Why do you write?
Because I enjoy it! That’s the simple beginning of it, anyway. In the same way that any interest begins, I became interested in the notion of it (through enjoying books and having an active imagination), wondered if I could do it too and decided to give it a try.
But it does, of course, go much further and deeper than that now. It’s now such a part of who I am that it’s my most natural way of communicating.
What books do you read?
I mainly read poetry books, although it was my New Year’s resolution to read more novels. I’ve just started reading The Narrow Road to the Deep North by Richard Flanagan, and it’s stunning.
I used to be a Sociology teacher and recently I’ve been missing the subject so much, so I’m reading sociological texts to kind of exercise that way of thinking again. It’s lovely to rediscover that passion for a subject. Plus it has sparked ideas for poems, so that’s an added bonus!
What inspires you?
People: the experiences they have, the emotions they feel and the way they interact with each other.
How did you know you wanted to be a writer and when?
I’ve always written (I guess most people answering this question say that!). As children, my sister and I spent a lot of time sitting at the kitchen table writing stories and I’ve done it (on and off) ever since, but it’s only when I started trying out poetry about four years ago that I actually really thought about ‘being a writer’ as such. It’s only then that I really thought ‘wow, this is what I want to do, this is what I want to learn’ and started to write more seriously, send things off to editors and so on.
I’ve had plenty of poems published in magazines and anthologies, but it’s only really since my pamphlet was published that I’ve had the confidence to think of myself as ‘a writer’ as opposed to ‘someone who writes’, if that makes sense.

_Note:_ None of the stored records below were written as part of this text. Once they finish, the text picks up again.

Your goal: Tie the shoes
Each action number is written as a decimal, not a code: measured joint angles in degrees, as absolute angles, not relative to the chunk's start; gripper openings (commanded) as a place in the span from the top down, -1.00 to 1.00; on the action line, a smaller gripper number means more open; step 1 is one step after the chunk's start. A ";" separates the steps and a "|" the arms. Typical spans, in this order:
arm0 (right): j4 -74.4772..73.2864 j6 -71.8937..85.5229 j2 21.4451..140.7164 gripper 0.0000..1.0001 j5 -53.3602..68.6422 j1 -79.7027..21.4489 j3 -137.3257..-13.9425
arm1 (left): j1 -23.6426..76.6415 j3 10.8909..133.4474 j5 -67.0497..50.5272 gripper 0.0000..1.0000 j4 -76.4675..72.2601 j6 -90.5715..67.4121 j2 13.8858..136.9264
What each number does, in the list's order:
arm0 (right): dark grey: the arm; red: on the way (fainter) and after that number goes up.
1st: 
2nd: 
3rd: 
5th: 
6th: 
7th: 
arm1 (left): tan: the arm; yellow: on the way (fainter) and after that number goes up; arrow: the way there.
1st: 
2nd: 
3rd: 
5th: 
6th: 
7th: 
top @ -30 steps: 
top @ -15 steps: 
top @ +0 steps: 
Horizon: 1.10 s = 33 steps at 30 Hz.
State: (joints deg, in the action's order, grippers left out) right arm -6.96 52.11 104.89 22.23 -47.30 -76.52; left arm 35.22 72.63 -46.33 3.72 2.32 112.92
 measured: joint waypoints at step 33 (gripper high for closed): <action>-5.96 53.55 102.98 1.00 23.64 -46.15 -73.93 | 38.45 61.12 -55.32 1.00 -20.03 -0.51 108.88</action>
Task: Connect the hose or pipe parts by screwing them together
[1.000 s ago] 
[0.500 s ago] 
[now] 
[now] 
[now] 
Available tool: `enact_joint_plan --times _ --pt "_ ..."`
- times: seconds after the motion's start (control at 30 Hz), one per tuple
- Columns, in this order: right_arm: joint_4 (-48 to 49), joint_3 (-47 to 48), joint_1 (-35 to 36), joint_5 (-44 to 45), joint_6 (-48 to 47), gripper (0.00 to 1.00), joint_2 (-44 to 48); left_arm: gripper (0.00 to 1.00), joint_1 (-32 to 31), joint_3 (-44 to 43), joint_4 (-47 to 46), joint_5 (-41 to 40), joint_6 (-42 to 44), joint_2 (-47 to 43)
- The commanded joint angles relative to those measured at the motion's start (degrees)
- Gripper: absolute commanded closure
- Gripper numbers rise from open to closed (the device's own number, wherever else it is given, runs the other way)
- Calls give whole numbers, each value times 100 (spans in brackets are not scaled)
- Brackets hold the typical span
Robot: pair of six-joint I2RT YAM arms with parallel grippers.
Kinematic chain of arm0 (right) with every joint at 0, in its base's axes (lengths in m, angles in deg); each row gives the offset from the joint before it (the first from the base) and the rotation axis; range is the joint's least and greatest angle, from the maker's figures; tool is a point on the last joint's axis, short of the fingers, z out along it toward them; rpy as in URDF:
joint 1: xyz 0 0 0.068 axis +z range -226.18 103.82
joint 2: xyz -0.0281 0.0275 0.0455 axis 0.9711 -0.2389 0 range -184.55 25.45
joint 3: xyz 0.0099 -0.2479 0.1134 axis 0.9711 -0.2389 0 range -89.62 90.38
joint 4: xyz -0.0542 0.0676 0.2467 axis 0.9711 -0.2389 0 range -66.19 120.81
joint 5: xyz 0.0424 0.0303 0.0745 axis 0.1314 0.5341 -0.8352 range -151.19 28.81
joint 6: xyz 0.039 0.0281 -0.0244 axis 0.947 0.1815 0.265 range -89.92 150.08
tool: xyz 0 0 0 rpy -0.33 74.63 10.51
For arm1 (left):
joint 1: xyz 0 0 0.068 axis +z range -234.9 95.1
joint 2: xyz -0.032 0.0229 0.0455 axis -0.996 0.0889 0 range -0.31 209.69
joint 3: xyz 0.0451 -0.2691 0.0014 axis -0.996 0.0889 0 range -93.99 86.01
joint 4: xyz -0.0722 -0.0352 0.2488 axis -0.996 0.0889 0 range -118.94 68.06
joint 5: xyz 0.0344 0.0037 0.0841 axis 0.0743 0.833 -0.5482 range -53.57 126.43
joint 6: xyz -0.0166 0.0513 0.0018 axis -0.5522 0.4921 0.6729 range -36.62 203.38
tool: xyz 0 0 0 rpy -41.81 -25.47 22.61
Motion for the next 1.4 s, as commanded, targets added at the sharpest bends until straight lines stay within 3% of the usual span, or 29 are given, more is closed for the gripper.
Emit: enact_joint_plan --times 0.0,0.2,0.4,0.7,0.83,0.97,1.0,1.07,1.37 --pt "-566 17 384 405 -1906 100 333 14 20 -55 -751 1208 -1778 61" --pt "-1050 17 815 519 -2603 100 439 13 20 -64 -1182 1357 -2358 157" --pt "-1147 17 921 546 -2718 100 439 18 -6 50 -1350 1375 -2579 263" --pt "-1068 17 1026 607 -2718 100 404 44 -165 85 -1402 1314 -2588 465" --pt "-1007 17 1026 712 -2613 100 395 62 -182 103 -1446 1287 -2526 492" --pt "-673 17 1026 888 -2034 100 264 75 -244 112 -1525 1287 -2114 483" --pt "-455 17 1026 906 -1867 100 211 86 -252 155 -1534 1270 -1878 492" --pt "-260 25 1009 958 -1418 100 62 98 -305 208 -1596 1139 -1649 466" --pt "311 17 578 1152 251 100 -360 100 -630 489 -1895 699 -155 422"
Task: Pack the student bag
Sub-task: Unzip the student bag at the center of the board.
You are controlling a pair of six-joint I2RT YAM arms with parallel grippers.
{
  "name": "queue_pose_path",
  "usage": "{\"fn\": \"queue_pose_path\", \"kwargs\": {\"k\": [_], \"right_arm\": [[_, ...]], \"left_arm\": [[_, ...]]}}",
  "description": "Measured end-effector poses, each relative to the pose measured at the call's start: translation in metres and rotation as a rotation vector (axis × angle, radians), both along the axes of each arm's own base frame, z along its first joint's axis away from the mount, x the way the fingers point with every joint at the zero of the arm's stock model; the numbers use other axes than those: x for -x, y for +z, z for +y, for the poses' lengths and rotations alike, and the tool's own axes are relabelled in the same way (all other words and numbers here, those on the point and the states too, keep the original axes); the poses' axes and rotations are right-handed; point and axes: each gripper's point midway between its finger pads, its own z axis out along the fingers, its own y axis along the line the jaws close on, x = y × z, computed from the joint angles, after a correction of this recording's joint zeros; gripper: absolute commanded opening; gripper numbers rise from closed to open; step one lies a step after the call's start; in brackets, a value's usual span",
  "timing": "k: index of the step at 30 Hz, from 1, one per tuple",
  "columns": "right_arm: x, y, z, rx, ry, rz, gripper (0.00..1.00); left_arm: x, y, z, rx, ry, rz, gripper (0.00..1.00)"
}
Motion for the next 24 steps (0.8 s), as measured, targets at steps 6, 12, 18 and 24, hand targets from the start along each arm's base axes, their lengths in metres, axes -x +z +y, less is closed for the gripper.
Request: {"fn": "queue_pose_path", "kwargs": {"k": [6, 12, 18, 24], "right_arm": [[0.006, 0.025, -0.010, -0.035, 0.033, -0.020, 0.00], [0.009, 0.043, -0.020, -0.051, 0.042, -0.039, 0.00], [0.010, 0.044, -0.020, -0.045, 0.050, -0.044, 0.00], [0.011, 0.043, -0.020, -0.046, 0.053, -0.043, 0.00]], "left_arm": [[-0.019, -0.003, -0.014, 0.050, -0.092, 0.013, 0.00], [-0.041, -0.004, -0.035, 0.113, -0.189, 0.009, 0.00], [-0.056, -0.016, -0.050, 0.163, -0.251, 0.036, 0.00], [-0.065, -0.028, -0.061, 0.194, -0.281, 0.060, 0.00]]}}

How do you deal with rejection?
Mostly I’m pragmatic about rejection. I’m usually quite good at thinking ‘oh well, it’s nothing personal, it just didn’t fit the theme of the anthology / shape of the magazine’. I definitely subscribe to the view that, when a piece is rejected, you turn it round and send it back out somewhere else as quickly as possible. I think dealing with rejection is something you learn – I found it very dispiriting at first (and, don’t get me wrong, it still can be!), but I’ve come to realise that it’s all part of it and there will be an acceptance along soon to make everything right again!
Who are some writers you admire?
Lorraine Mariner, Matthew Dickman, Jacqueline Saphra, Taylor Mali, Hilda Sheehan, Ruth Stacey, Kathy Gee, Antony Owen, Frieda Hughes, Carolyn Jess Cooke, Catherine Smith, Kate Garrett, Angela Carter, Catherine Ayres, Clare Pollard, Simon Armitage, Maria Taylor, Jonathan Taylor. I could go on. And if songwriters count in this question – Neil Finn and Tim Finn.
Is writing the only artistic medium you do?
I used to play the flute – does that count?!
What would be some advice you would give to your younger self?
Stop worrying about what other people might think of you.
Stand up for yourself – it’s ok to take people to task about things and give your own opinions (it doesn’t mean you’re rude if you do, and you’ll only end up regretting it if you don’t).
Live in the moment – don’t worry so much!
Do you have any advice for other writers?
Take time, find your own way. It can be frustrating when you want to get to a certain point and there are all sorts of obstacles in your way (rejection, writer’s block, lack of time etc) but it will happen. You have to take time to learn your craft (and the learning never stops) – it’s not about the exposure from how many open mics you attend, or how many Facebook poetry friends you have, it’s about the way you use words. That is what makes you a good writer, not the fripperies.
Find people you trust to give you feedback on your work, it is invaluable.
Also, be glad for others when they have success. We are in this together!
What is your writing process?
I find that a difficult one to answer as I don’t know if I have a ‘process’ as such.
I used to write on my laptop on the sofa or dining table but a couple of years ago I got a proper desk which is very helpful as it means everything is there ready and waiting for me as soon as I come to start writing.
I try to write something every day, even if it’s only re-ordering a couple of lines in a poem, because it keeps me in that frame of mind.
I’m always thinking about poetry. The cogs are always turning, even if it’s only in the background while I get on with ‘real’ life.